En 1924, Philippe de Rothschild avait eu l’idée de génie de faire appel à un artiste, Jean Carlu, pour revisiter l’étiquette de Mouton Rothschild au moment charnière, au moment où la mise en bouteille était rapatriée au Château et quittait les intermédiaires extérieurs. Ce fut une révolution dans l’histoire de ce cru acheté en 1853 par son aïeul, Nathaniel de Rothschild, désireux de servir son propre vin. Mais, c’est seulement à partir de 1946 que l’étiquette, ou tout du moins sa partie supérieure, sera confiée à des artistes différents chaque année. Au départ, ceux retenus font partie des cercles amicaux culturels de Philippe de Rothschild, lui-même scénariste, producteur de théâtre et de cinéma. Tels Jean Hugo, Jean Marais, Marie Laurencin… La consigne : créer une œuvre associée au thème du vin. La notoriété de ces étiquettes grandissant, de nombreux artistes de renom se sont laissé convaincre de sortir de leur périmètre, chaque partie gagnant finalement dans cet échange, l’œuvre créée ne faisant pas l’objet d’une transaction monétaire. Ainsi, Georges Braque contacta-t-il lui-même les Rothschild pour participer. L’ensemble des œuvres ainsi créées est parti en tournée à partir de 1981 dans des institutions prestigieuses du monde entier avec le coup de pouce d’Alfred Pacquement, ancien directeur du musée national d’art moderne - Centre Pompidou. Puis, en 2013, Philippine de Rothschild eut l’heureuse idée d’installer au domaine une exposition permanente des projets originaux. Dans chaque boîte est présenté le dessin, parfois des projets non retenus, et des documents ou photos. Ce parcours passionnant est aussi celui d’une histoire de l’art parfois subjective. Avec quelques refus de la famille, tel Max Ernst, dont l’œuvre s’est vue recalée… au profit de celle de Dorothea Tanning, son épouse ! Nul doute que l’étiquette dessinée par Balthus aurait-elle été elle aussi refusée aujourd’hui – d’ailleurs elle ne put être reprise pour la commercialisation aux États-Unis.

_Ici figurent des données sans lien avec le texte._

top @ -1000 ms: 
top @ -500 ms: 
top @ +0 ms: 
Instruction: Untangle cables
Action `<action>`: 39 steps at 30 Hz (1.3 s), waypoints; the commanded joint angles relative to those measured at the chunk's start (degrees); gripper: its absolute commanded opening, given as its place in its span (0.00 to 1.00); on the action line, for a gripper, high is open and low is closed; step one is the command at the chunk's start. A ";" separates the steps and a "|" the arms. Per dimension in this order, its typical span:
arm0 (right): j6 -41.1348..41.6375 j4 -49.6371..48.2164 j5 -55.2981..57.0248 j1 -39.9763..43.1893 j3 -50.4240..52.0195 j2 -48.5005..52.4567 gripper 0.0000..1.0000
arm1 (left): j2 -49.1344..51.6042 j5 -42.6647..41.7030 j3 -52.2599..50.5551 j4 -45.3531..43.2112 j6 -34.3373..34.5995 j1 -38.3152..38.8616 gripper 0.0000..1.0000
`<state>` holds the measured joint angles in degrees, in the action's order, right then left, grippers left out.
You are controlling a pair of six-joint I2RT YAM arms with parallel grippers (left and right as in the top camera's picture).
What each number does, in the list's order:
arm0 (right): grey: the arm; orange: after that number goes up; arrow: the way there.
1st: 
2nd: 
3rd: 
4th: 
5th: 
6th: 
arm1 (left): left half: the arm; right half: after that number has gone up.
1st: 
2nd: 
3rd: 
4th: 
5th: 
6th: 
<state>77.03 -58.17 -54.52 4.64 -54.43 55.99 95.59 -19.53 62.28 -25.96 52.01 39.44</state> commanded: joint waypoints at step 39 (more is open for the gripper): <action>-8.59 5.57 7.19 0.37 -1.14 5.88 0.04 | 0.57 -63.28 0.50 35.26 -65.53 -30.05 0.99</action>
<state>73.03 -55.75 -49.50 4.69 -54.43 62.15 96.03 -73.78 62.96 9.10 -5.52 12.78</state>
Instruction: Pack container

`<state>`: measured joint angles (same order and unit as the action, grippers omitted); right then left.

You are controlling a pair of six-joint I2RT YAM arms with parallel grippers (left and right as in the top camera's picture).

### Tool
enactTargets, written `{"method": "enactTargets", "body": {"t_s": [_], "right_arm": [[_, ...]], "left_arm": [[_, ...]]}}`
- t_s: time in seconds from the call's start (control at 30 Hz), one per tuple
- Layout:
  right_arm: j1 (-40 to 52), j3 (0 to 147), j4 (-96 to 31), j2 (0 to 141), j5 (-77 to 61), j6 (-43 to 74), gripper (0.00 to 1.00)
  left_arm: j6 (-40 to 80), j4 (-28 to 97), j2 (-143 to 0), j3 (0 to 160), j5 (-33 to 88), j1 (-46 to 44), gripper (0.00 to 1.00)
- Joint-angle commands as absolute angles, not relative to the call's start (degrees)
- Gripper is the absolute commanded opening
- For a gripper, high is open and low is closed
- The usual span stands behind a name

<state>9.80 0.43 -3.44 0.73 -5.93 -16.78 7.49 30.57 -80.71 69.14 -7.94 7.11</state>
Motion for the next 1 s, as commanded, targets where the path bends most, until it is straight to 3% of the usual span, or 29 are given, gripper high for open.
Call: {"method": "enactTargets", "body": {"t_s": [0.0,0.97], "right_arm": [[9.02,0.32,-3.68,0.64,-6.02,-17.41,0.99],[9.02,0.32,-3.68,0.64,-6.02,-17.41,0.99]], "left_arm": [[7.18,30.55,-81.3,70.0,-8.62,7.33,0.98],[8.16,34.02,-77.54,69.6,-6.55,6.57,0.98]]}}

Si les œuvres sont au départ souvent de petit format, elles prennent ensuite de l’ampleur. Au point que le projet devient une œuvre à part entière, comme pour Poliakoff, Miró ou Picasso (un hommage en 1973 après sa disparition), et plus tard pour des artistes plus contemporains. Francis Bacon offrira ici l’une de ses dernières œuvres. Baselitz, en 1989, mettra sens dessus dessous deux béliers, emblèmes de Mouton Rothschild. Parmi les rares portraits figure une double représentation de Philippe de Rothschild par Warhol. Certains, dont un artiste américain mondialement connu, ont été plus paresseux que d’autres. Tout récemment, Anish Kapoor, Olafur Eliasson ou Peter Doig se sont frottés à l’exercice… À cette longue lignée s’ajoute donc désormais Chiaharu Shiota, devenue membre de ce club sélect, géniale idée marketing devenue une vraie aventure artistique.